== Exercise objective ==
Restate the material below word for word, from its first line to its last.

== Available data ==
- - - - -

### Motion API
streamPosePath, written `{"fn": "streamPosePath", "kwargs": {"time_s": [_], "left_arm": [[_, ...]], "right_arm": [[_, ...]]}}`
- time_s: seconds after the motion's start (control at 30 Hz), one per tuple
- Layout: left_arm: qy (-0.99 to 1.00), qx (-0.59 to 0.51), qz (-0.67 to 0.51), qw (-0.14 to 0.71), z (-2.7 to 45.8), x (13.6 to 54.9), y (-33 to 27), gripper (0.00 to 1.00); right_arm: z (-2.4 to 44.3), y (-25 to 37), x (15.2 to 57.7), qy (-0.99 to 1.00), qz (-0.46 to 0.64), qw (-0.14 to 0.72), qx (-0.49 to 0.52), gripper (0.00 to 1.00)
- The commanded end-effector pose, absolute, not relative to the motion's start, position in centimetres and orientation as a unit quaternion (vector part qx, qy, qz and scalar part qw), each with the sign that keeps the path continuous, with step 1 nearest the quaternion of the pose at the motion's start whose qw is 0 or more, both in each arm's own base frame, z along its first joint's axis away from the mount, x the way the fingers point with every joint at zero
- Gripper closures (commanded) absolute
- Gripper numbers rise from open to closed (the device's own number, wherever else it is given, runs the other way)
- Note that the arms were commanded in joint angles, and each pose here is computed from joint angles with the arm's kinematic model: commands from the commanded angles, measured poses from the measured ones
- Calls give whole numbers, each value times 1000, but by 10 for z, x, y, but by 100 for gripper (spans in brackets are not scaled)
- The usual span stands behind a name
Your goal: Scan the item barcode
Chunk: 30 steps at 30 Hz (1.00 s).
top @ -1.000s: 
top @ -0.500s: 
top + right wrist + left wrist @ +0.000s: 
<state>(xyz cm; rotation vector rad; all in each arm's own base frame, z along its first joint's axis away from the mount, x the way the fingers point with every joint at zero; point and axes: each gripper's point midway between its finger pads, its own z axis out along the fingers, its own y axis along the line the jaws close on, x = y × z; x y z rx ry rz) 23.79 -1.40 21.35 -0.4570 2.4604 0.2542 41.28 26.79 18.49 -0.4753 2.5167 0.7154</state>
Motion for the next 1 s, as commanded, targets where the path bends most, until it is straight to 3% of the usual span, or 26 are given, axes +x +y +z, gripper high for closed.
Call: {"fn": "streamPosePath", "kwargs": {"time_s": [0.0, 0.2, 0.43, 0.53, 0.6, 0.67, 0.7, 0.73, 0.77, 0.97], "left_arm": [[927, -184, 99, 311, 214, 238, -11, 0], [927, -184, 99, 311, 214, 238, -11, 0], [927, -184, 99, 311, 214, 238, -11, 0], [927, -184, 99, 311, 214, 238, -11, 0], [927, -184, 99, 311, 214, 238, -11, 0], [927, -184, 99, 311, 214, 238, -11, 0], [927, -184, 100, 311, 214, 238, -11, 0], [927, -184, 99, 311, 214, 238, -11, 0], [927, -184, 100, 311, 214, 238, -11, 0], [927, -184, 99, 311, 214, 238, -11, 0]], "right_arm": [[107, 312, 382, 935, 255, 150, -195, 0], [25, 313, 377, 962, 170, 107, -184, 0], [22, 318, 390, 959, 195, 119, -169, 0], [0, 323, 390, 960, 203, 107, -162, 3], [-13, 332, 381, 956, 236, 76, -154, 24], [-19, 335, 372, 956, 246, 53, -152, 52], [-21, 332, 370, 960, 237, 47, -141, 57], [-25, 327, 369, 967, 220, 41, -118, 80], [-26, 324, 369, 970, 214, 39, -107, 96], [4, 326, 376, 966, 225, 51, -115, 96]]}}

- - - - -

== Written answer ==
### Motion API
streamPosePath, written `{"fn": "streamPosePath", "kwargs": {"time_s": [_], "left_arm": [[_, ...]], "right_arm": [[_, ...]]}}`
- time_s: seconds after the motion's start (control at 30 Hz), one per tuple
- Layout: left_arm: qy (-0.99 to 1.00), qx (-0.59 to 0.51), qz (-0.67 to 0.51), qw (-0.14 to 0.71), z (-2.7 to 45.8), x (13.6 to 54.9), y (-33 to 27), gripper (0.00 to 1.00); right_arm: z (-2.4 to 44.3), y (-25 to 37), x (15.2 to 57.7), qy (-0.99 to 1.00), qz (-0.46 to 0.64), qw (-0.14 to 0.72), qx (-0.49 to 0.52), gripper (0.00 to 1.00)
- The commanded end-effector pose, absolute, not relative to the motion's start, position in centimetres and orientation as a unit quaternion (vector part qx, qy, qz and scalar part qw), each with the sign that keeps the path continuous, with step 1 nearest the quaternion of the pose at the motion's start whose qw is 0 or more, both in each arm's own base frame, z along its first joint's axis away from the mount, x the way the fingers point with every joint at zero
- Gripper closures (commanded) absolute
- Gripper numbers rise from open to closed (the device's own number, wherever else it is given, runs the other way)
- Note that the arms were commanded in joint angles, and each pose here is computed from joint angles with the arm's kinematic model: commands from the commanded angles, measured poses from the measured ones
- Calls give whole numbers, each value times 1000, but by 10 for z, x, y, but by 100 for gripper (spans in brackets are not scaled)
- The usual span stands behind a name
Your goal: Scan the item barcode
Chunk: 30 steps at 30 Hz (1.00 s).
top @ -1.000s: 
top @ -0.500s: 
top + right wrist + left wrist @ +0.000s: 
<state>(xyz cm; rotation vector rad; all in each arm's own base frame, z along its first joint's axis away from the mount, x the way the fingers point with every joint at zero; point and axes: each gripper's point midway between its finger pads, its own z axis out along the fingers, its own y axis along the line the jaws close on, x = y × z; x y z rx ry rz) 23.79 -1.40 21.35 -0.4570 2.4604 0.2542 41.28 26.79 18.49 -0.4753 2.5167 0.7154</state>
Motion for the next 1 s, as commanded, targets where the path bends most, until it is straight to 3% of the usual span, or 26 are given, axes +x +y +z, gripper high for closed.
Call: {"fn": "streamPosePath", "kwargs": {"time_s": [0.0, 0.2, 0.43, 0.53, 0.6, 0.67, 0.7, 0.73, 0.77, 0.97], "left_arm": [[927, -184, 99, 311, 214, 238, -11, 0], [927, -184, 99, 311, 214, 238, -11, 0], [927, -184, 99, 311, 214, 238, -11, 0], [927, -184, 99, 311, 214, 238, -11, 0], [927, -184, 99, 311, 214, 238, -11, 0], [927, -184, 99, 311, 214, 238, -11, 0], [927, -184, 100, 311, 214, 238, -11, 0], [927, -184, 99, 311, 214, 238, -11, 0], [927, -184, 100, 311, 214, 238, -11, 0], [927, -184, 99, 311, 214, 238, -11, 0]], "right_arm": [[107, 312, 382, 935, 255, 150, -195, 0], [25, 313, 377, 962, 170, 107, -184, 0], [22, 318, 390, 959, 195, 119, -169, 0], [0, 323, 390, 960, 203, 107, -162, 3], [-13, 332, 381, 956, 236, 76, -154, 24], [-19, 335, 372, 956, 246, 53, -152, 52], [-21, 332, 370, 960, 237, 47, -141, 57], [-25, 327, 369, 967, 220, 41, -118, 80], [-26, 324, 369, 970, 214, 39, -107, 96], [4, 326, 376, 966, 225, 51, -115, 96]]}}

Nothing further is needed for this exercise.